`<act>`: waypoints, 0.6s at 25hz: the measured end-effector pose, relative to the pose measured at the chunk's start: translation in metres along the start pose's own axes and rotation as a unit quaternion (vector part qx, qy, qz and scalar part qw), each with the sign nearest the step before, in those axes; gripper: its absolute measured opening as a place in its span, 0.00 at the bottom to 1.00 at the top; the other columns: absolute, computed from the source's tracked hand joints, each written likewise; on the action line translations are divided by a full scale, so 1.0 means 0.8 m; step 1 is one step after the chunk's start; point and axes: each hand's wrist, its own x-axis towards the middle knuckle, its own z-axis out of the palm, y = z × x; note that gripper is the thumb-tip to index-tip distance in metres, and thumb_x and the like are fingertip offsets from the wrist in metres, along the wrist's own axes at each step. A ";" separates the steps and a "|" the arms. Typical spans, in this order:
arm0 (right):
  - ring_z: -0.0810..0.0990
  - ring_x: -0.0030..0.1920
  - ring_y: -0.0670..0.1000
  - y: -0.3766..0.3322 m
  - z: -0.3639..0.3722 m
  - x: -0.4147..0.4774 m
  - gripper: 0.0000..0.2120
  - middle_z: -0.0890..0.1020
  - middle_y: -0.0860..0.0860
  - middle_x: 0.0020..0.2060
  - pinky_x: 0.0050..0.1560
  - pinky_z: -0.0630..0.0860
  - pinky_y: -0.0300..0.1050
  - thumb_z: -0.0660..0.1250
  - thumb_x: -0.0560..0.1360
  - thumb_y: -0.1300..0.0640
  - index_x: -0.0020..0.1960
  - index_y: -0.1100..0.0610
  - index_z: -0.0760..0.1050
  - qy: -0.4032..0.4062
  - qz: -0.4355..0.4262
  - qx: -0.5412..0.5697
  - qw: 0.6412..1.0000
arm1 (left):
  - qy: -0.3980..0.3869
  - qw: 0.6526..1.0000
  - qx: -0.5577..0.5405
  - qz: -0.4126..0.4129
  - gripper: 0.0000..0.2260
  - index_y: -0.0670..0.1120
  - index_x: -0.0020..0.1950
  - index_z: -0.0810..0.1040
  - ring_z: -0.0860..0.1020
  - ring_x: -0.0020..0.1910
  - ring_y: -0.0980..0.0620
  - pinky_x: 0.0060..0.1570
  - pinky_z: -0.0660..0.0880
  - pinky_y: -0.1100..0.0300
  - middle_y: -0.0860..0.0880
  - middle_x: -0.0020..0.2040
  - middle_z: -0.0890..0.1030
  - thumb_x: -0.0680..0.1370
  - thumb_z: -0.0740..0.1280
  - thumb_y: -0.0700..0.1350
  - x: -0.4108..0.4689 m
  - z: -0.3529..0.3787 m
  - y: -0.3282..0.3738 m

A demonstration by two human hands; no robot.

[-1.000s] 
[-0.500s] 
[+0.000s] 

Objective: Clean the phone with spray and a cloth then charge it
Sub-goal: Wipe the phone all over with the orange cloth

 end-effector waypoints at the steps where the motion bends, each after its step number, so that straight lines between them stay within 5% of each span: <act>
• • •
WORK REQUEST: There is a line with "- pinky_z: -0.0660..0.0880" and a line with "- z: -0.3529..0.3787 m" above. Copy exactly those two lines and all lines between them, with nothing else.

SOLUTION TO THIS EXERCISE:
  - pinky_z: -0.0660..0.0880
  - pinky_y: -0.1100..0.0300
  - middle_y: -0.0860..0.0880
  - middle_x: -0.0020..0.2040
  - middle_z: -0.0890..0.1030
  - thumb_x: -0.0680..0.1370
  - thumb_z: -0.0740..0.1280
  - thumb_y: -0.0700..0.1350
  - x: -0.4108..0.4689 m
  - z: -0.3529..0.3787 m

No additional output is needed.